The existing medical literature confirms choroidal flow disturbances in active CSCR. Rochepeau et al. and Cakir et al. analyzed choroidal perfusion in CSCR and revealed the existence of decreased blood flow at the level of chioriocapillaries in the active stage of the disease. [41,42] Perfusion improved with the resorption of SRF. Matet et al. presented similar results [43]; disturbances of choroidal perfusion in their study increased with patient age, duration of CSCR, and disease severity. The choriocapillaries showed thinning and larger choroidal vessel dilation at the affected sites. Decreased density of the choriocapillaries in CSCR was also noted by Cardillo et al. [44]
An analysis of our findings proves that chronic cases of CSCR present with choroidal flow disturbances even after the absolute cessation of symptoms. All of the resolved cases of chronic CSCR in our study showed an impairment of the flow signal at the level of the choriocapillaries. Focusing on the resolved cases is a novel protocol in comparison with in other studies, which largely covered defects of choroidal flow in OCTA of patients with the active form of the disease. [45]

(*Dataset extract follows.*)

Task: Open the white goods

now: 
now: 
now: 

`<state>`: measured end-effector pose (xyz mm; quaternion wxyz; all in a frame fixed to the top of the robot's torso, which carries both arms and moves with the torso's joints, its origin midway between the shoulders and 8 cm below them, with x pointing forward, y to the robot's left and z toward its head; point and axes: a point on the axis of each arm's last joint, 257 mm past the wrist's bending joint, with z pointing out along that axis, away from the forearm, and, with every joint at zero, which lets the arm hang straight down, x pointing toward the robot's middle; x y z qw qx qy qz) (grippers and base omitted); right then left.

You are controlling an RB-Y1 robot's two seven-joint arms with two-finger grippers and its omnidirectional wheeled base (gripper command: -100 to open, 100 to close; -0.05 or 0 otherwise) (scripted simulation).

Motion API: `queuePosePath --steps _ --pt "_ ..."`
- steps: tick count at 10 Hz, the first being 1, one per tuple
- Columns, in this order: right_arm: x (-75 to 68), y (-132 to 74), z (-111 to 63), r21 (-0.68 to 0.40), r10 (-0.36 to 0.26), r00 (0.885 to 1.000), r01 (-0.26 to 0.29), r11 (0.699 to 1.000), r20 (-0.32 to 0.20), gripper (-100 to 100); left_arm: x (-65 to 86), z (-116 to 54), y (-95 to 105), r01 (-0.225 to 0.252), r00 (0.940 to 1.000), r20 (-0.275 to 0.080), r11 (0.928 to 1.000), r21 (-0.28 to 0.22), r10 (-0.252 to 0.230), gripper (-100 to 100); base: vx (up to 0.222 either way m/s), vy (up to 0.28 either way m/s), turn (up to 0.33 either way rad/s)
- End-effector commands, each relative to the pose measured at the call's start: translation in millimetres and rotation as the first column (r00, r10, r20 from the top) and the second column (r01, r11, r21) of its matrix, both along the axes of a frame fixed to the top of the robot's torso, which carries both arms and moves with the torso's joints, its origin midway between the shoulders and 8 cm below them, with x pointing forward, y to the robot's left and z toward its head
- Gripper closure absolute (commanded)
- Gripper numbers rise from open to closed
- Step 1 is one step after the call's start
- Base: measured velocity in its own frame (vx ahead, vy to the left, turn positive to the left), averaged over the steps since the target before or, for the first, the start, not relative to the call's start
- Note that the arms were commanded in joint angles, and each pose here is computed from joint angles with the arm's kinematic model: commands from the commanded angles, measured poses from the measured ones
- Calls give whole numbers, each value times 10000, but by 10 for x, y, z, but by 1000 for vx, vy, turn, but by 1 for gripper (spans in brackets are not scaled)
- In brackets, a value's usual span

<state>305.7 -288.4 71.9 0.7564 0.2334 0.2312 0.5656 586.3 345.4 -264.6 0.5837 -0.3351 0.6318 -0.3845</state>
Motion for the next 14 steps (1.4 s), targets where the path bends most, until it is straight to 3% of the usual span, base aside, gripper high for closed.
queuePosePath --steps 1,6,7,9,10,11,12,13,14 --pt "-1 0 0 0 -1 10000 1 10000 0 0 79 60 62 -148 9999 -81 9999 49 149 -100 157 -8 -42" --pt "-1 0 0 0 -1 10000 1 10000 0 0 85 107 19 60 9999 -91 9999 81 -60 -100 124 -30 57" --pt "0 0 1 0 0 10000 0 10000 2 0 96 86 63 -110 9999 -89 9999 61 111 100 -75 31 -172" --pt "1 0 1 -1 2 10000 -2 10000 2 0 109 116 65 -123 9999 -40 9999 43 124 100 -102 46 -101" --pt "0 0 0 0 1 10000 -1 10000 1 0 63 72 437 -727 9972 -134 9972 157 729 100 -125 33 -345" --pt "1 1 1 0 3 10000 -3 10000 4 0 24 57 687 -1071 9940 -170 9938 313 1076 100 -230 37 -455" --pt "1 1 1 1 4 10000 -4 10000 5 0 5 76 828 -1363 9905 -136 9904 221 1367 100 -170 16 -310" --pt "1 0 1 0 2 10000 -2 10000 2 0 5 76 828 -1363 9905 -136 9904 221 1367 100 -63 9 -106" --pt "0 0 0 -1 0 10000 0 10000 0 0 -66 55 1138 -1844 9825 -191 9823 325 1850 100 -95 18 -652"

Choroidal vasculature alterations are rarely reported in the literature after other treatments in CCSCR. Toto et al. did not find any changes in retinal capillary plexuses or choroidal vasculature after eplerenone treatment of CSCR. [46] Fujita et al. presented a small series of 6 patients in whom OCTA revealed choriocapillaries recovery after half-dose PDT treatment (improvement of flow signal). [47] Similar effect was observed by Xu et al. [48] Definitely more research is needed to more precisely assess vascular changes in the course of treatment of CSCR. That will certainly happen with development of OCTA angiography technique and software.
The present study did not find any correlation between patient age, duration of symptoms, or baseline retinal morphology and final visual acuity after remission of symptoms. Also, final central retinal thickness, a morphological parameter that was significantly affected by the disease (retinal thinning), did not correlate with the duration of the disease.